* **WHAT YOU HAVE TO DO**
Every line holding the string "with" should be copied out of the listing.

* **COLLECTED MATERIAL**
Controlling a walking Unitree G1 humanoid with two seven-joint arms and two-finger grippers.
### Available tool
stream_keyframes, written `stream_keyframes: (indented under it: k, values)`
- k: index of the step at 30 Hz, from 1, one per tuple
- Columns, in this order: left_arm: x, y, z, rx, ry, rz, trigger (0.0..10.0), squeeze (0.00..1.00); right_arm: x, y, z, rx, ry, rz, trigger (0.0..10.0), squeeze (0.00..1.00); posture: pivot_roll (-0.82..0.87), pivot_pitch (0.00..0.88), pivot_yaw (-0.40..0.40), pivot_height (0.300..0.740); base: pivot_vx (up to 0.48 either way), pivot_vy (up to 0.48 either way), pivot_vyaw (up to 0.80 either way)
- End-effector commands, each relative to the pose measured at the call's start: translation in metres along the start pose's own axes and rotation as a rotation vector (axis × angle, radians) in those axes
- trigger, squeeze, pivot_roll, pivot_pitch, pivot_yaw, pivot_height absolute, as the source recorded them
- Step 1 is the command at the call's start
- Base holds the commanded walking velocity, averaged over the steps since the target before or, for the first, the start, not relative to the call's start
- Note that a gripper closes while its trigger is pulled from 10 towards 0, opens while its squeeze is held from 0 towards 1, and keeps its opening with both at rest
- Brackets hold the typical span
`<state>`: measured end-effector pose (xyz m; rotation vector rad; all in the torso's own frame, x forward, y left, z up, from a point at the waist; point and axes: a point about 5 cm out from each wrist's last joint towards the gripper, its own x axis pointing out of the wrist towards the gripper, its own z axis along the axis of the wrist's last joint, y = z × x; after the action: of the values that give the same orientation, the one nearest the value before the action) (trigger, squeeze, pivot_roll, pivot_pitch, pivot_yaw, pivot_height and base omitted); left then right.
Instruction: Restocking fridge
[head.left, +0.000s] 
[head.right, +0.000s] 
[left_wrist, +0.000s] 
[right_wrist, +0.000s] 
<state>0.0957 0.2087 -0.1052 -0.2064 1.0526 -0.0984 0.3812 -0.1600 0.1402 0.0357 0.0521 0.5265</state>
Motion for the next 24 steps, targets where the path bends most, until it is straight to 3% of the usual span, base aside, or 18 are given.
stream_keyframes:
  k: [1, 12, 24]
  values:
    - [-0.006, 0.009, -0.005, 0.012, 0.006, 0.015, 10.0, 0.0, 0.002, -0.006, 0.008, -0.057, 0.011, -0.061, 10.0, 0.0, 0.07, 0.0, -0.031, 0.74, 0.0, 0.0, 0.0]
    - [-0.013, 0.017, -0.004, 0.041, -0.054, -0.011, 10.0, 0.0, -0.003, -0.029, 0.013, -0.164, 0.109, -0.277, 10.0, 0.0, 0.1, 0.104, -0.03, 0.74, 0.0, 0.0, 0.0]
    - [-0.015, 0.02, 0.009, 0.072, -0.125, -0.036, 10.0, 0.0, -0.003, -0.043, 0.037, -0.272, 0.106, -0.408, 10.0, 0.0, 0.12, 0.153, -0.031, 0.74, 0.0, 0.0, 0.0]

* **SOLUTION TO THE PROBLEM**
Controlling a walking Unitree G1 humanoid with two seven-joint arms and two-finger grippers.
- Note that a gripper closes while its trigger is pulled from 10 towards 0, opens while its squeeze is held from 0 towards 1, and keeps its opening with both at rest

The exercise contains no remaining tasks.